Akademik Veri Yönetim Sistemi
Forensic Science International, cilt.384, 2026 (SCI-Expanded, Scopus)
Exhaled breath has emerged as a promising alternative biological matrix in forensic toxicology due to its non-invasive collection and its potential to reflect recent substance use. In this study, a custom-made breath collection device was developed using 3D printing technology, and its analytical performance for detecting psychoactive substances was evaluated. A quantitative analytical method for target analytes in exhaled breath was validated in accordance with ANSI/ASB guidelines and subsequently applied to samples collected from individuals undergoing substance use treatment. The method demonstrated excellent linearity (r² > 0.99) within the range of 0.5–500 pg/filter, with LOQs ranging from 0.4 to 48.1 pg/filter for 24 analytes. Accuracy and precision were within ±20%, and recovery values exceeded 80% for all compounds. Stability studies indicated that analytes were stable for up to seven days at −20°C, while ambient conditions caused partial degradation. The environmental sustainability was assessed using the AGREE metric, resulting in a score of 0.55. Application to real samples (n = 20), revealed that 95% of participants were positive for at least one psychoactive substance.

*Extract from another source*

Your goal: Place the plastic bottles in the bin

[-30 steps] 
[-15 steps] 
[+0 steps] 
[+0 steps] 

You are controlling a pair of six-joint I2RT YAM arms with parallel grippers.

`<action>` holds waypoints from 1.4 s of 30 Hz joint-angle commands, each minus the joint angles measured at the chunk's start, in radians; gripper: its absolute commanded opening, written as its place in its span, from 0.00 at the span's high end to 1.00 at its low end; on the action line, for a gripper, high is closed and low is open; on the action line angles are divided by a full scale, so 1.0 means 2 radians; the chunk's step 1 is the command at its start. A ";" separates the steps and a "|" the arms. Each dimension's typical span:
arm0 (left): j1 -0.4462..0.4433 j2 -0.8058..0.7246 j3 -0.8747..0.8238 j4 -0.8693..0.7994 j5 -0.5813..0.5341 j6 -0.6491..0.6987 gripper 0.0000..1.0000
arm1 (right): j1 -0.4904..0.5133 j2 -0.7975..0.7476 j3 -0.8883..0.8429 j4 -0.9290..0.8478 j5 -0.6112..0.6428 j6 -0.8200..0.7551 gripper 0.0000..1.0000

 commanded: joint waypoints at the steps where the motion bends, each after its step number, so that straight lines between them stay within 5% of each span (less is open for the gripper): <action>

Methamphetamine (METH) was the most frequently detected compound (90%), followed by amphetamine (AMP), pregabalin (PRG), and gamma-aminobutyric acid (GABA). Notably, several substances were detected in exhaled breath despite negative blood or urine results, underscoring the high sensitivity of this matrix for identifying recent drug intake. Overall, this study demonstrates that exhaled breath is a practical, sensitive, and environmentally conscious matrix suitable for forensic toxicology, with potential applications in roadside screening, workplace drug testing, and rehabilitation monitoring.